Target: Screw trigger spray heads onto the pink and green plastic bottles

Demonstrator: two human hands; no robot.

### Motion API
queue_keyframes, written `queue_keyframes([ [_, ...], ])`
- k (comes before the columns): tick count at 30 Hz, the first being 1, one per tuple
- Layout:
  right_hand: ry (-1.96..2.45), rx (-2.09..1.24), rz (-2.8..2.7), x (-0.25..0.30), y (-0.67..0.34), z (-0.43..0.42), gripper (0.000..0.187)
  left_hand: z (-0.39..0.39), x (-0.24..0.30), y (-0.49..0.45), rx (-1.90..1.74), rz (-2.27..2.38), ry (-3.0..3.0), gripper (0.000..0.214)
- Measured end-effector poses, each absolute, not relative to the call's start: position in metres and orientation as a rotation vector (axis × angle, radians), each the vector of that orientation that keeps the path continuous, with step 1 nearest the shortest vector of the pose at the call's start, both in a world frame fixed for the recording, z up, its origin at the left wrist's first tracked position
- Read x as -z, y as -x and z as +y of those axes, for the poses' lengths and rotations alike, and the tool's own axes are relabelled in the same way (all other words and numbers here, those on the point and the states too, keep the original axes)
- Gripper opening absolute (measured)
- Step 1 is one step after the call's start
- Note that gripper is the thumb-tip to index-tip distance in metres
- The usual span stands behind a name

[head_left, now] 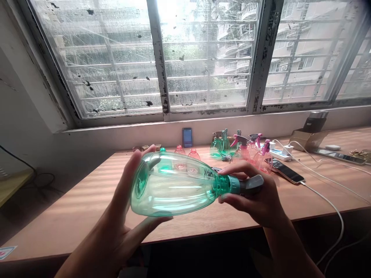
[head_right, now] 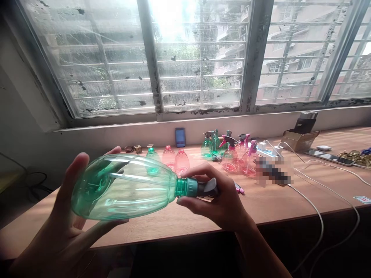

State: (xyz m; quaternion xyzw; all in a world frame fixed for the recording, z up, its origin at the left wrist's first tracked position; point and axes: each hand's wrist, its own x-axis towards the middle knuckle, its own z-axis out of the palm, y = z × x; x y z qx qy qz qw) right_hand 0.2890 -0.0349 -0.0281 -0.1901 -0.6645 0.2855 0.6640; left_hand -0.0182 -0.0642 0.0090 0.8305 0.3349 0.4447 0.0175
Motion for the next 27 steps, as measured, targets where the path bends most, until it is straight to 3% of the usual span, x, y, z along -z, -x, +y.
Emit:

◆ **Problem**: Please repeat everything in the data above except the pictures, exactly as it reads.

◆ **Exercise output**:
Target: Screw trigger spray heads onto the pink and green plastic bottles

Demonstrator: two human hands; no robot.

### Motion API
queue_keyframes, written `queue_keyframes([ [_, ...], ])`
- k (comes before the columns): tick count at 30 Hz, the first being 1, one per tuple
- Layout:
  right_hand: ry (-1.96..2.45), rx (-2.09..1.24), rz (-2.8..2.7), x (-0.25..0.30), y (-0.67..0.34), z (-0.43..0.42), gripper (0.000..0.187)
  left_hand: z (-0.39..0.39), x (-0.24..0.30), y (-0.49..0.45), rx (-1.90..1.74), rz (-2.27..2.38), ry (-3.0..3.0), gripper (0.000..0.214)
- Measured end-effector poses, each absolute, not relative to the call's start: position in metres and orientation as a rotation vector (axis × angle, radians), each the vector of that orientation that keeps the path continuous, with step 1 nearest the shortest vector of the pose at the call's start, both in a world frame fixed for the recording, z up, its origin at the left wrist's first tracked position
- Read x as -z, y as -x and z as +y of those axes, for the poses' lengths and rotations alike, and the tool's own axes are relabelled in the same way (all other words and numbers here, those on the point and the states too, keep the original axes)
- Gripper opening absolute (measured)
- Step 1 is one step after the call's start
- Note that gripper is the thumb-tip to index-tip distance in metres
- The usual span stands behind a name

[head_left, now] 
[head_right, now] 

State: (xyz m; quaternion xyzw; all in a world frame fixed for the recording, z up, its origin at the left wrist's first tracked position; point and axes: each hand's wrist, its own x-axis towards the middle knuckle, its own z-axis out of the palm, y = z × x; x y z qx qy qz qw) right_hand 0.2890 -0.0349 -0.0281 -0.1901 -0.6645 0.2855 0.6640; left_hand -0.0182 -0.0642 0.0090 0.8305 0.3349 0.4447 0.0175
Motion for the next 27 steps, as measured, targets where the path bends most, until it is straight to 3% of the usual span, x, y, z along -z, -x, +y.
Emit:

The answer was given in full.